Он умолкает. Чувствует, что сопротивление ее не сломлено, но она все же его выслушает. А потом пусть уходит.

— Наш инженер — человек с головой. Как специалист он, без сомнения, самый знающий из всех, с кем мне приходилось работать. Что он говорит? Он говорит, что нет в цехе «Г-3» более простой и надежной машины, чем эта… Как ему возразишь? Не могу, ей-богу, не могу. А слышала, что говорят Гавацци и компания? Что они врут? Этого я тоже не могу сказать. Ей-богу, не могу. Как я могу сказать, что все это чепуха и что виновата сама Андреони? Не могу. Будь она такая, как эти вертихвостки, — другое дело. Между прочим, диву даешься, зачем только отдел кадров таких берет. Я лично их насквозь вижу, как только появляются на пороге… А Андреони — женщина пожилая, степенная, внимательная. Муж у нее — типограф, наборщик первоклассный; сын служит в банке, дочка учится в монастырской школе… Не думай, что это не имеет отношения к делу. Для рабочего человека все это очень важно. Очень, очень важно. Ведь если у женщины переживания, заботы или ветер в голове… Потому я ее и выбрал. Да, да, это я ее выбрал. И даже не потому, что надо было работать на «Авангарде». Просто речь шла о новой машине, а на новых машинах должны работать старые рабочие. Все шло гладко, месяца два. Или около того. Эх, дорогуша! Уж, кто-кто, а я, казалось бы, всего на своем веку насмотрелся, сам всю жизнь маюсь и вижу, как люди маются, но в такие минуты… когда эта несчастная…

— Она… умерла?

— Как это — умерла? Что ты выдумываешь? — Он поднимает правую руку. — Нет не эта. Другая. — И правой ладонью резко ударяет по бессильно повисшей левой руке чуть пониже локтя. — Вот здесь. Еще слава богу, что удалось вытащить, иначе… Вот что она сделала…

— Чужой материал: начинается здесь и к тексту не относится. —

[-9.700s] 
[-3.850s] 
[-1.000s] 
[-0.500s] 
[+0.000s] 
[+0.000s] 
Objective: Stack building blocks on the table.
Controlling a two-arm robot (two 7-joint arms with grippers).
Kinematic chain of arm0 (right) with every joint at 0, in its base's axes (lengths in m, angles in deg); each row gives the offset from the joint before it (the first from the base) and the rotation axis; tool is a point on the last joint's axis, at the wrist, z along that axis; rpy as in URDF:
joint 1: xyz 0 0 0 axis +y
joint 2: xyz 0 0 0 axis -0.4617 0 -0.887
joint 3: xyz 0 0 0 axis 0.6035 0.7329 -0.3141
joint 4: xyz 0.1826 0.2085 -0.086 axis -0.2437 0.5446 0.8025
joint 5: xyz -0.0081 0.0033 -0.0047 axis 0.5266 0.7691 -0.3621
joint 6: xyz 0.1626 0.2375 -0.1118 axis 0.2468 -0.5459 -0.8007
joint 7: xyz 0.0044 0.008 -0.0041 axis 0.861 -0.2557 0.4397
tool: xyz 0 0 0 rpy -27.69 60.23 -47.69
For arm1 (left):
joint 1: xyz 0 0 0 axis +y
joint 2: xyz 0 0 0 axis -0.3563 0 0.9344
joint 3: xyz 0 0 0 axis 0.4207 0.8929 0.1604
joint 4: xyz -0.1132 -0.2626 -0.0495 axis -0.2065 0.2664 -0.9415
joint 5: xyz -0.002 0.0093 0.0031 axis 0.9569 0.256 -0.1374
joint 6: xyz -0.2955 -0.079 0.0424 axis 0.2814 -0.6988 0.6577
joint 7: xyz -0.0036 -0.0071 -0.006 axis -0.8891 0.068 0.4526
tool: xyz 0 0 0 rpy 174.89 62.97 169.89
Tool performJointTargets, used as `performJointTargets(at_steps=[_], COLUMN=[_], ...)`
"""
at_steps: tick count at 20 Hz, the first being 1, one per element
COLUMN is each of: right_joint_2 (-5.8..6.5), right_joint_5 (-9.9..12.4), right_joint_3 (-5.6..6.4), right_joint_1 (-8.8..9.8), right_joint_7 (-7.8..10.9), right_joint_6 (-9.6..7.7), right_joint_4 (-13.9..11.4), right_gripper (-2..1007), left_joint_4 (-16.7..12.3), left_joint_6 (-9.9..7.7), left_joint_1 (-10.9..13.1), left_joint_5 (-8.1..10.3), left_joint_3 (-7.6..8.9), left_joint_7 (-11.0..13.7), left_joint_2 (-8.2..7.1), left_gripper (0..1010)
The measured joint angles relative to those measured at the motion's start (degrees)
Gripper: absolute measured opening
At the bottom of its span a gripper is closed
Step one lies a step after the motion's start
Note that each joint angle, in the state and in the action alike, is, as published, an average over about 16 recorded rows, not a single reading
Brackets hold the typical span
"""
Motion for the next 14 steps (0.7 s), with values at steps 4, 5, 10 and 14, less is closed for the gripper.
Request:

Он показал, как она сунула руку в прорезь. С опаской, стоя на почтительном расстоянии, хотя машина не работала.

— Я в этот момент находился вон там, между теми столбами. В то утро со мной творилось что-то неладное. Только пришел в цех, подписал учетные листки и — сюда. Вижу, работает спокойно, абсолютно спокойно. Мне бы надо сходить к начальнику за новыми расценками, а я — ни с места, стою как вкопанный, слежу за каждым ее движением. Так что я все видел — видел, как она сунула руку в прорезь, не оттянув тормозного рычага. Я даже вскрикнуть не успел. А уж когда закричал, то…

Марианна отвернулась. Мужчины и женщины в промасленных, похожих на маскировочные комбинезонах застыли на местах; никто не интересовался, что происходит между ней и этим Берти. Между ней и этой машиной-убийцей. Она снова смотрит на Берти, переводит взгляд на «Авангард», потом снова на Берти, снова на «Авангард»… Явно ждет предлога — движения или слова, — чтобы уйти. Пока длилось это бесконечное ожидание, что-то зашевелилось — задвигались катушки. Сквозь прорезь видно, как они легонько покачиваются вместе с люльками. Клеть завертелась, натянула проволоку, поволокла ее к захвату. Все быстрее и быстрее. Из глубины взметнулся ветер, и с ним — разноголосица звуков. Вот они набирают высоту, становятся все громче и громче, пока не сливаются в один протяжный голос. Ни клети, ни проволоки уже не различить. Видны лишь катушки, чуть покачивающиеся в своих люльках в вихре ветра. А за захватами, будто из ничего, возникает ровный, плотный, блестящий кабель. Он тут же вытягивается, охватывает вытяжной барабан, наворачивается на приемный барабан, сжимает его плотными компактными витками.